> ACTION ITEM
Down to the final line, write out the material beneath exactly, without pictures.

● ● ● ●

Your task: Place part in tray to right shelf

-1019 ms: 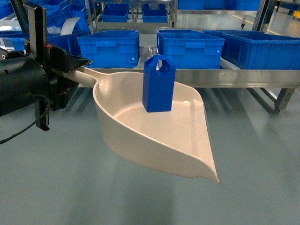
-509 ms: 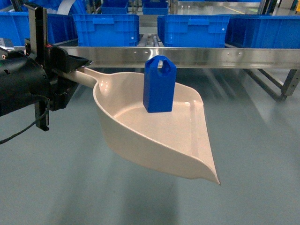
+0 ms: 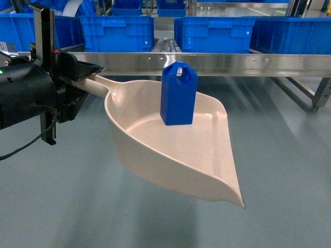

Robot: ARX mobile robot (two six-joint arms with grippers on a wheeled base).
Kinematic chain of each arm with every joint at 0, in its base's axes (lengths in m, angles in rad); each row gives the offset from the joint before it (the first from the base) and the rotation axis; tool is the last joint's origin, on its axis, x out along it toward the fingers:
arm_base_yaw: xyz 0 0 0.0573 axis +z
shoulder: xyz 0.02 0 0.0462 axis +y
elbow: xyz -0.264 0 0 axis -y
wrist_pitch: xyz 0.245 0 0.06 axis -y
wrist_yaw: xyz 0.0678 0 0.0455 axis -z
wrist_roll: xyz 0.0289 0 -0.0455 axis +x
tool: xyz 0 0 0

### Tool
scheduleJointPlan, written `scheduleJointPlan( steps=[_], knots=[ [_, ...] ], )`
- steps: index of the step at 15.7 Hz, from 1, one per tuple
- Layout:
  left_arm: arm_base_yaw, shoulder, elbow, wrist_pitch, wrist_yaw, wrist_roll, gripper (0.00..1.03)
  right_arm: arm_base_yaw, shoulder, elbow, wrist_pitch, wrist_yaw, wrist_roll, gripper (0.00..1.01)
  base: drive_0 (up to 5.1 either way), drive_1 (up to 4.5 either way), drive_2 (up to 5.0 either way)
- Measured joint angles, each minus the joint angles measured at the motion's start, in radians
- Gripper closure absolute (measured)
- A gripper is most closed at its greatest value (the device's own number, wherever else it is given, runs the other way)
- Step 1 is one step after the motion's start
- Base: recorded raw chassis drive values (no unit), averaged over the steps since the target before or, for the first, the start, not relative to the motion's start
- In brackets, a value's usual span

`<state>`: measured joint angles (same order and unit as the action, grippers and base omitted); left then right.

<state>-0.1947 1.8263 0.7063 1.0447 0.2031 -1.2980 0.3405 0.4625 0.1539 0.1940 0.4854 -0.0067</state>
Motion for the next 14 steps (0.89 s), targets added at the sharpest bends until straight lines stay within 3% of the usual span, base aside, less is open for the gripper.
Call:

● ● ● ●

> RESULT OF THE TASK
Your task: Place part in tray to right shelf

-1019 ms: 
-509 ms: 
+0 ms: 

Robot: ARX mobile robot (two six-joint arms with grippers on a wheeled base).
Kinematic chain of each arm with every joint at 0, in its base's axes (lengths in m, angles in rad); each row gives the offset from the joint before it (the first from the base) and the rotation axis; tool is the last joint's origin, on its axis, x out along it toward the fingers:
arm_base_yaw: xyz 0 0 0.0573 axis +z
shoulder: xyz 0.02 0 0.0462 axis +y
elbow: xyz -0.264 0 0 axis -y
wrist_pitch: xyz 0.245 0 0.06 axis -y
wrist_yaw: xyz 0.0678 0 0.0455 axis -z
wrist_roll: xyz 0.0289 0 -0.0455 axis +x
tool: xyz 0 0 0

### Tool
scheduleJointPlan, written `scheduleJointPlan( steps=[_], knots=[ [_, ...] ], )`
- steps: index of the step at 15.7 Hz, from 1, one per tuple
- Layout:
  left_arm: arm_base_yaw, shoulder, elbow, wrist_pitch, wrist_yaw, wrist_roll, gripper (0.00..1.03)
  right_arm: arm_base_yaw, shoulder, elbow, wrist_pitch, wrist_yaw, wrist_roll, gripper (0.00..1.01)
  base: drive_0 (up to 5.1 either way), drive_1 (up to 4.5 either way), drive_2 (up to 5.0 either way)
- Measured joint angles, each minus the joint angles measured at the motion's start, in radians
- Gripper closure absolute (measured)
- A gripper is most closed at its greatest value (the device's own number, wherever else it is given, runs the other way)
- Step 1 is one step after the motion's start
- Base: recorded raw chassis drive values (no unit), averaged over the steps since the target before or, for the first, the start, not relative to the motion's start
- In brackets, a value's usual span

`<state>`: measured joint angles (same order and unit as the action, grippers and base omitted); left then right.

<state>-0.1947 1.8263 0.7063 1.0447 0.2031 -1.2980 0.3405 0.4625 0.1539 0.1940 0.4854 -0.0067</state>
Motion for the next 14 steps (0.89 s), targets added at the sharpest bends until straight lines stay within 3% of the usual span, base aside, less is open for the gripper.
Call:

The response to this exercise is finished.